**Work item**
What you print must match the data line for line.
== Data block
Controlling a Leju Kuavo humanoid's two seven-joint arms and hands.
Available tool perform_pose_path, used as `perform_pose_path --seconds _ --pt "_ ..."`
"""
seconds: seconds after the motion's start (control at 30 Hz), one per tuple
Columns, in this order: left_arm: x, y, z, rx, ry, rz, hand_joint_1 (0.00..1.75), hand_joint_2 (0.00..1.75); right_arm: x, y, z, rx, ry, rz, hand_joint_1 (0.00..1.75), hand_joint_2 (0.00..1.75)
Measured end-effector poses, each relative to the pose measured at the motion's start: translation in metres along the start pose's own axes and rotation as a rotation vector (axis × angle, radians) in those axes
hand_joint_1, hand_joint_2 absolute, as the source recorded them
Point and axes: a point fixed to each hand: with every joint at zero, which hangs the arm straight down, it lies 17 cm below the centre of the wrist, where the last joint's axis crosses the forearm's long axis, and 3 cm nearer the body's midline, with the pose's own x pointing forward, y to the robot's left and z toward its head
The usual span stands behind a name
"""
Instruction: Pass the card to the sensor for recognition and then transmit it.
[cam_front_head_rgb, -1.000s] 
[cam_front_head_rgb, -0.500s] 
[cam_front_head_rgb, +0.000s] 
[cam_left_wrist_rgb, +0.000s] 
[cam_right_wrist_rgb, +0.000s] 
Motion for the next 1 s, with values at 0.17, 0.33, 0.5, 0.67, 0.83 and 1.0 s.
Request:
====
**Expected answer**
Controlling a Leju Kuavo humanoid's two seven-joint arms and hands.
Available tool perform_pose_path, used as `perform_pose_path --seconds _ --pt "_ ..."`
"""
seconds: seconds after the motion's start (control at 30 Hz), one per tuple
Columns, in this order: left_arm: x, y, z, rx, ry, rz, hand_joint_1 (0.00..1.75), hand_joint_2 (0.00..1.75); right_arm: x, y, z, rx, ry, rz, hand_joint_1 (0.00..1.75), hand_joint_2 (0.00..1.75)
Measured end-effector poses, each relative to the pose measured at the motion's start: translation in metres along the start pose's own axes and rotation as a rotation vector (axis × angle, radians) in those axes
hand_joint_1, hand_joint_2 absolute, as the source recorded them
Point and axes: a point fixed to each hand: with every joint at zero, which hangs the arm straight down, it lies 17 cm below the centre of the wrist, where the last joint's axis crosses the forearm's long axis, and 3 cm nearer the body's midline, with the pose's own x pointing forward, y to the robot's left and z toward its head
The usual span stands behind a name
"""
Instruction: Pass the card to the sensor for recognition and then transmit it.
[cam_front_head_rgb, -1.000s] 
[cam_front_head_rgb, -0.500s] 
[cam_front_head_rgb, +0.000s] 
[cam_left_wrist_rgb, +0.000s] 
[cam_right_wrist_rgb, +0.000s] 
Motion for the next 1 s, with values at 0.17, 0.33, 0.5, 0.67, 0.83 and 1.0 s.
Request:

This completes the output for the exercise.